In locations with high rates of drug-resistant illnesses and communities most impacted by rising infectious diseases, a new worldwide research collaboration is being formed to battle antimicrobial resistance in people.
The new endeavor will enhance antimicrobial clinical decision-making and educate prescriber, user, and policymakers on practices and recommendations.
According to an April 27 University of Liverpool press release, researchers will learn how to optimize antibiotic usage, enhance access to appropriate therapy, and better prevent and treat bacterial infections.
Uganda’s Infectious Diseases Institute will be a global centre for antibacterial optimization.
The Centres for Antimicrobial Optimisation Network (CAMO-Net) has brought together research teams from the Infectious Diseases Institute in Uganda, the University of Cape Town, the Faculty of Medicine at the University of São Paulo, and Liverpool and Imperial College London in the UK to address the global health impact of antimicrobial resistance.
“Our participation in the CAMO-Net grant is a historic opportunity to advance knowledge and reduce regional antimicrobial resistance.
“We are keen to leverage our 20-year experience in combatting and studying infectious diseases in Africa to influence leadership and empower the rising generation of scientists in the Global South,” said Uganda’s Infectious illnesses Institute executive director Andrew Kambugu.
Global risk
Antibiotics have saved millions of lives for decades, but drug-resistant diseases are now one of the major global health problems.
Antibiotic usage and bacterial resistance have been widely investigated. “Antibiotics become obsolete as resistance develops,” stated Prof. Anna Levin of the University of São Paulo Faculty of Medicine. If we want antibiotics to last longer, we must enhance their usage.

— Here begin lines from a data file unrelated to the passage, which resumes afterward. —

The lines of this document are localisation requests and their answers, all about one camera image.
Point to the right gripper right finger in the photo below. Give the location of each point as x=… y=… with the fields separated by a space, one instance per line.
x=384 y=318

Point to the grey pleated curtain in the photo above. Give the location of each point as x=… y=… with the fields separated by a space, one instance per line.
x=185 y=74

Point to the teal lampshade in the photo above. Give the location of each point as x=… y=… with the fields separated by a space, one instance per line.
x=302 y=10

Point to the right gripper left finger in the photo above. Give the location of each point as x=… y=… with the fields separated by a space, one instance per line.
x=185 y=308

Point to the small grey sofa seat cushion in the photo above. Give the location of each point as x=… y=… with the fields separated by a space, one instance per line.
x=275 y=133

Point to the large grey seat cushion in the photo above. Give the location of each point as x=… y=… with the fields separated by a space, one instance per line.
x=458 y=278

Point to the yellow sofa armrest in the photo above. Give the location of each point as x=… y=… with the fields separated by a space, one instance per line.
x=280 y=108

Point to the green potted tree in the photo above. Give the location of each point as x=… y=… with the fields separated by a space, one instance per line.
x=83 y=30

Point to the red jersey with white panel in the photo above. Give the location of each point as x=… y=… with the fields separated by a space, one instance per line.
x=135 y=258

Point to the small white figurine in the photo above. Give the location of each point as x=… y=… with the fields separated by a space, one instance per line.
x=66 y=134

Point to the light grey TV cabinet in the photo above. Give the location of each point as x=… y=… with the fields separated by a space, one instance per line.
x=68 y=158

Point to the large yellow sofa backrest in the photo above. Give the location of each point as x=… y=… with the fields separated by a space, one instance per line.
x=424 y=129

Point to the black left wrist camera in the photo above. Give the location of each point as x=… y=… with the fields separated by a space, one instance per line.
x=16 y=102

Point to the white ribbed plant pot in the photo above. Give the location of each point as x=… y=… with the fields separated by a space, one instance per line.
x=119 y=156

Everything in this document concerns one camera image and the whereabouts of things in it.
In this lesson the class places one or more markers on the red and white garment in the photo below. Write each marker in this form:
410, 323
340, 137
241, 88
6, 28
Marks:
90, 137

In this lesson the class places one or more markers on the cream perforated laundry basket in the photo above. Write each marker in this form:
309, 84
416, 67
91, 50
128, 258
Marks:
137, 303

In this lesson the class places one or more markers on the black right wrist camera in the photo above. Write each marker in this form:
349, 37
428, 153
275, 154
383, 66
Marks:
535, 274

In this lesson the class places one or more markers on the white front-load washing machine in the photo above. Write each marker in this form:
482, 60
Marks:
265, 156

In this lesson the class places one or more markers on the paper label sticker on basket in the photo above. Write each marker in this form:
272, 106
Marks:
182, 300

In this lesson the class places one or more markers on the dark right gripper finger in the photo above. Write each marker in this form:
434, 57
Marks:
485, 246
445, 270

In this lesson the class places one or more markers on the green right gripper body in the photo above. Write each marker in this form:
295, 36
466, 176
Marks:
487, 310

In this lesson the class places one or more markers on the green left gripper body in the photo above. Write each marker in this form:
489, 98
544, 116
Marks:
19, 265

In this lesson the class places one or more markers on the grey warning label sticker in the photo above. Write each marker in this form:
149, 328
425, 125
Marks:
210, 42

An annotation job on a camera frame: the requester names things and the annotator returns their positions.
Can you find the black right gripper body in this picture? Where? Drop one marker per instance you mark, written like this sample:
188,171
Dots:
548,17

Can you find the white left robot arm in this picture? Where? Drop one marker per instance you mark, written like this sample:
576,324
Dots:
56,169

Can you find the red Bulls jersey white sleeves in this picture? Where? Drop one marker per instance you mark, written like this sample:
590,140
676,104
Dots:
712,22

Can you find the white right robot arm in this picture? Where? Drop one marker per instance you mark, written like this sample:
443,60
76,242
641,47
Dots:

The project will examine how improving community antibiotic usage may affect antimicrobial resistance in patients, health professionals, and wastewater and drinking water.
Four centres with complementing transdisciplinary research skills were chosen.
Three shadow national locations will trial CAMO-Net.
Dow University of Health Sciences in Pakistan, Child Health Research Foundation in Bangladesh, and Universidade da Paz in Timor-Leste are the venues.
Knowledge creation
“The network will harness the power of data through strategic and targeted studies to generate new knowledge, implement co-produced, contextually fit, and sustainable solutions to optimise antimicrobial use, and evaluate these interventions and strategies using an intersectional approach,” the press release stated.
“Antibiotics have saved millions of lives for decades, but their efficacy is under increasing pressure. Our CAMO-Net grant will support research that improves their efficacy in local contexts with the greatest drug-resistant illness rates.
“This will help guide more effective and tailored interventions from policymakers and prescribers, ensuring patients can continue to benefit from these lifesaving medicines into the future,” said Timothy Jinks, head of Infectious Disease Interventions at Wellcome.